Task description:
Give every line below again, exactly as it appears.

Given data:
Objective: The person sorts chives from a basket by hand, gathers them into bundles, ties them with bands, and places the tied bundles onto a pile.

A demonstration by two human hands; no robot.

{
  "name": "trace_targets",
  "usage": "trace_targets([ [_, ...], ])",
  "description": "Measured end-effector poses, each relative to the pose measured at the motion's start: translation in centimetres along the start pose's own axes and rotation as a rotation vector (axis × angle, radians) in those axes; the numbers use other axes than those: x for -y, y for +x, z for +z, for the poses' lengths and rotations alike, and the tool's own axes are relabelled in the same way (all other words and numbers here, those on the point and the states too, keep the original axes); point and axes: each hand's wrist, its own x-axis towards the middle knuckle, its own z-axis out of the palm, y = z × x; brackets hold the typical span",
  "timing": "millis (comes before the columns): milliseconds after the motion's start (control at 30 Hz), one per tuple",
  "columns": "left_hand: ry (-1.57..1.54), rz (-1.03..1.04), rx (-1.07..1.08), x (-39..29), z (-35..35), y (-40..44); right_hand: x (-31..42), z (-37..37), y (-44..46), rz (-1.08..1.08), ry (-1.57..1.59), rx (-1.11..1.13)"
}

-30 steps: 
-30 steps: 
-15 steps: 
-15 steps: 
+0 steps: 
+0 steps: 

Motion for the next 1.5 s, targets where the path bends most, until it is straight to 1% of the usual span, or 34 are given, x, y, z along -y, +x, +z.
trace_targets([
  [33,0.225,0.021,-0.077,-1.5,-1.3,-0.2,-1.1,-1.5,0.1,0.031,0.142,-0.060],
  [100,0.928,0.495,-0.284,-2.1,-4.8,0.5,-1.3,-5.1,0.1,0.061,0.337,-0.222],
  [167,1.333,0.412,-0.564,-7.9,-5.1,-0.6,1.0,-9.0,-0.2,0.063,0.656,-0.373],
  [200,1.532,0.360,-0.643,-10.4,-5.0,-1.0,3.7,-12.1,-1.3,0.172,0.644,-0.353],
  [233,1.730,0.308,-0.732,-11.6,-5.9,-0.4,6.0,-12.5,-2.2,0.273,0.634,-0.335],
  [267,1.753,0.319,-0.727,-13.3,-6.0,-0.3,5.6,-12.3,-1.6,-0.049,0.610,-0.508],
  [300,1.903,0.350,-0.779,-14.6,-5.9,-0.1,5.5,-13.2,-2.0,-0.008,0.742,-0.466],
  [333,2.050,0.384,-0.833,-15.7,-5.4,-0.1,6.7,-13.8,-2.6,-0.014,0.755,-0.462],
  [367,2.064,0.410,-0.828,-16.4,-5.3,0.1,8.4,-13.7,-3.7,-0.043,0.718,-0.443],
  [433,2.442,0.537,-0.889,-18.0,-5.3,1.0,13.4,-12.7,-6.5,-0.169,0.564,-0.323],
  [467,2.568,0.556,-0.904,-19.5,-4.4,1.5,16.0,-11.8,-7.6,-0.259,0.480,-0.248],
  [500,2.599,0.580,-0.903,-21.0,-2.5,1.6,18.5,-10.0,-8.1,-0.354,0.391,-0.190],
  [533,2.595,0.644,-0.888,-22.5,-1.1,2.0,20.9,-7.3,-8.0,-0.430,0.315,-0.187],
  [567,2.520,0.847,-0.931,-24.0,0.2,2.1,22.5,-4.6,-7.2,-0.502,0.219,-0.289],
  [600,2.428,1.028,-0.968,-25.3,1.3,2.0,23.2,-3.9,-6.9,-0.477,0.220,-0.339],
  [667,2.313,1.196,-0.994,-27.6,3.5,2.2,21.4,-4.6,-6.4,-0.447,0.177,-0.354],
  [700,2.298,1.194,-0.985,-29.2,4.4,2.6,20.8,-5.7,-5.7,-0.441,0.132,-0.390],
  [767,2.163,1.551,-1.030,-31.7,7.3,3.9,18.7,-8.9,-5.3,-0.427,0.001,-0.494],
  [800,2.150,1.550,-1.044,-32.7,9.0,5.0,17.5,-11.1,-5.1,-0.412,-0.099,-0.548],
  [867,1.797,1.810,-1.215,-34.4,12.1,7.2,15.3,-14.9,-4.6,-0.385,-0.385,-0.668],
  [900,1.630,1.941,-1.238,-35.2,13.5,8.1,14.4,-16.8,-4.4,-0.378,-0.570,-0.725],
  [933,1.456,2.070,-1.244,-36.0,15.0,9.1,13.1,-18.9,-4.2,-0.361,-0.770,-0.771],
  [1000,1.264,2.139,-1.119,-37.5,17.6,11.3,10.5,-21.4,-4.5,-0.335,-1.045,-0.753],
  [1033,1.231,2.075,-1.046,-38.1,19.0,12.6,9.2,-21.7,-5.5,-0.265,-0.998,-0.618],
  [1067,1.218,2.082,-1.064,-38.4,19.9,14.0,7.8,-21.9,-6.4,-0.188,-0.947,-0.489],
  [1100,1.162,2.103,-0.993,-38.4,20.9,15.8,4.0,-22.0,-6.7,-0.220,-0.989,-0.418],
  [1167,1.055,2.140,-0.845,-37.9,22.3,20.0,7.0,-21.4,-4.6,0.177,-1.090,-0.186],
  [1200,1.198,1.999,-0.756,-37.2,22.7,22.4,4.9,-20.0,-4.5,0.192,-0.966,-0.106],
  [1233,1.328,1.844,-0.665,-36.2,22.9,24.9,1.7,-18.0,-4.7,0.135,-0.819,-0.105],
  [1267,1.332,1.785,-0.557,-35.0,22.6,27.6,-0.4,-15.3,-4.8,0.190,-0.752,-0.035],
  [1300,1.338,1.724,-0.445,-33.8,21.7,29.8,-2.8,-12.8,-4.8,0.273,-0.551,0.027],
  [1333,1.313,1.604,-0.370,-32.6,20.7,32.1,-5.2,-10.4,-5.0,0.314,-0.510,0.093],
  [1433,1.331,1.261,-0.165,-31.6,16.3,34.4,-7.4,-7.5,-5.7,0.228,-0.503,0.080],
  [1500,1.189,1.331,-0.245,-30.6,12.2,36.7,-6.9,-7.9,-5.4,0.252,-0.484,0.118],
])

Solution:
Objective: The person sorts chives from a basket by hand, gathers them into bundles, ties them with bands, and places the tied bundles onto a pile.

A demonstration by two human hands; no robot.

{
  "name": "trace_targets",
  "usage": "trace_targets([ [_, ...], ])",
  "description": "Measured end-effector poses, each relative to the pose measured at the motion's start: translation in centimetres along the start pose's own axes and rotation as a rotation vector (axis × angle, radians) in those axes; the numbers use other axes than those: x for -y, y for +x, z for +z, for the poses' lengths and rotations alike, and the tool's own axes are relabelled in the same way (all other words and numbers here, those on the point and the states too, keep the original axes); point and axes: each hand's wrist, its own x-axis towards the middle knuckle, its own z-axis out of the palm, y = z × x; brackets hold the typical span",
  "timing": "millis (comes before the columns): milliseconds after the motion's start (control at 30 Hz), one per tuple",
  "columns": "left_hand: ry (-1.57..1.54), rz (-1.03..1.04), rx (-1.07..1.08), x (-39..29), z (-35..35), y (-40..44); right_hand: x (-31..42), z (-37..37), y (-44..46), rz (-1.08..1.08), ry (-1.57..1.59), rx (-1.11..1.13)"
}

-30 steps: 
-30 steps: 
-15 steps: 
-15 steps: 
+0 steps: 
+0 steps: 

Motion for the next 1.5 s, targets where the path bends most, until it is straight to 1% of the usual span, or 34 are given, x, y, z along -y, +x, +z.
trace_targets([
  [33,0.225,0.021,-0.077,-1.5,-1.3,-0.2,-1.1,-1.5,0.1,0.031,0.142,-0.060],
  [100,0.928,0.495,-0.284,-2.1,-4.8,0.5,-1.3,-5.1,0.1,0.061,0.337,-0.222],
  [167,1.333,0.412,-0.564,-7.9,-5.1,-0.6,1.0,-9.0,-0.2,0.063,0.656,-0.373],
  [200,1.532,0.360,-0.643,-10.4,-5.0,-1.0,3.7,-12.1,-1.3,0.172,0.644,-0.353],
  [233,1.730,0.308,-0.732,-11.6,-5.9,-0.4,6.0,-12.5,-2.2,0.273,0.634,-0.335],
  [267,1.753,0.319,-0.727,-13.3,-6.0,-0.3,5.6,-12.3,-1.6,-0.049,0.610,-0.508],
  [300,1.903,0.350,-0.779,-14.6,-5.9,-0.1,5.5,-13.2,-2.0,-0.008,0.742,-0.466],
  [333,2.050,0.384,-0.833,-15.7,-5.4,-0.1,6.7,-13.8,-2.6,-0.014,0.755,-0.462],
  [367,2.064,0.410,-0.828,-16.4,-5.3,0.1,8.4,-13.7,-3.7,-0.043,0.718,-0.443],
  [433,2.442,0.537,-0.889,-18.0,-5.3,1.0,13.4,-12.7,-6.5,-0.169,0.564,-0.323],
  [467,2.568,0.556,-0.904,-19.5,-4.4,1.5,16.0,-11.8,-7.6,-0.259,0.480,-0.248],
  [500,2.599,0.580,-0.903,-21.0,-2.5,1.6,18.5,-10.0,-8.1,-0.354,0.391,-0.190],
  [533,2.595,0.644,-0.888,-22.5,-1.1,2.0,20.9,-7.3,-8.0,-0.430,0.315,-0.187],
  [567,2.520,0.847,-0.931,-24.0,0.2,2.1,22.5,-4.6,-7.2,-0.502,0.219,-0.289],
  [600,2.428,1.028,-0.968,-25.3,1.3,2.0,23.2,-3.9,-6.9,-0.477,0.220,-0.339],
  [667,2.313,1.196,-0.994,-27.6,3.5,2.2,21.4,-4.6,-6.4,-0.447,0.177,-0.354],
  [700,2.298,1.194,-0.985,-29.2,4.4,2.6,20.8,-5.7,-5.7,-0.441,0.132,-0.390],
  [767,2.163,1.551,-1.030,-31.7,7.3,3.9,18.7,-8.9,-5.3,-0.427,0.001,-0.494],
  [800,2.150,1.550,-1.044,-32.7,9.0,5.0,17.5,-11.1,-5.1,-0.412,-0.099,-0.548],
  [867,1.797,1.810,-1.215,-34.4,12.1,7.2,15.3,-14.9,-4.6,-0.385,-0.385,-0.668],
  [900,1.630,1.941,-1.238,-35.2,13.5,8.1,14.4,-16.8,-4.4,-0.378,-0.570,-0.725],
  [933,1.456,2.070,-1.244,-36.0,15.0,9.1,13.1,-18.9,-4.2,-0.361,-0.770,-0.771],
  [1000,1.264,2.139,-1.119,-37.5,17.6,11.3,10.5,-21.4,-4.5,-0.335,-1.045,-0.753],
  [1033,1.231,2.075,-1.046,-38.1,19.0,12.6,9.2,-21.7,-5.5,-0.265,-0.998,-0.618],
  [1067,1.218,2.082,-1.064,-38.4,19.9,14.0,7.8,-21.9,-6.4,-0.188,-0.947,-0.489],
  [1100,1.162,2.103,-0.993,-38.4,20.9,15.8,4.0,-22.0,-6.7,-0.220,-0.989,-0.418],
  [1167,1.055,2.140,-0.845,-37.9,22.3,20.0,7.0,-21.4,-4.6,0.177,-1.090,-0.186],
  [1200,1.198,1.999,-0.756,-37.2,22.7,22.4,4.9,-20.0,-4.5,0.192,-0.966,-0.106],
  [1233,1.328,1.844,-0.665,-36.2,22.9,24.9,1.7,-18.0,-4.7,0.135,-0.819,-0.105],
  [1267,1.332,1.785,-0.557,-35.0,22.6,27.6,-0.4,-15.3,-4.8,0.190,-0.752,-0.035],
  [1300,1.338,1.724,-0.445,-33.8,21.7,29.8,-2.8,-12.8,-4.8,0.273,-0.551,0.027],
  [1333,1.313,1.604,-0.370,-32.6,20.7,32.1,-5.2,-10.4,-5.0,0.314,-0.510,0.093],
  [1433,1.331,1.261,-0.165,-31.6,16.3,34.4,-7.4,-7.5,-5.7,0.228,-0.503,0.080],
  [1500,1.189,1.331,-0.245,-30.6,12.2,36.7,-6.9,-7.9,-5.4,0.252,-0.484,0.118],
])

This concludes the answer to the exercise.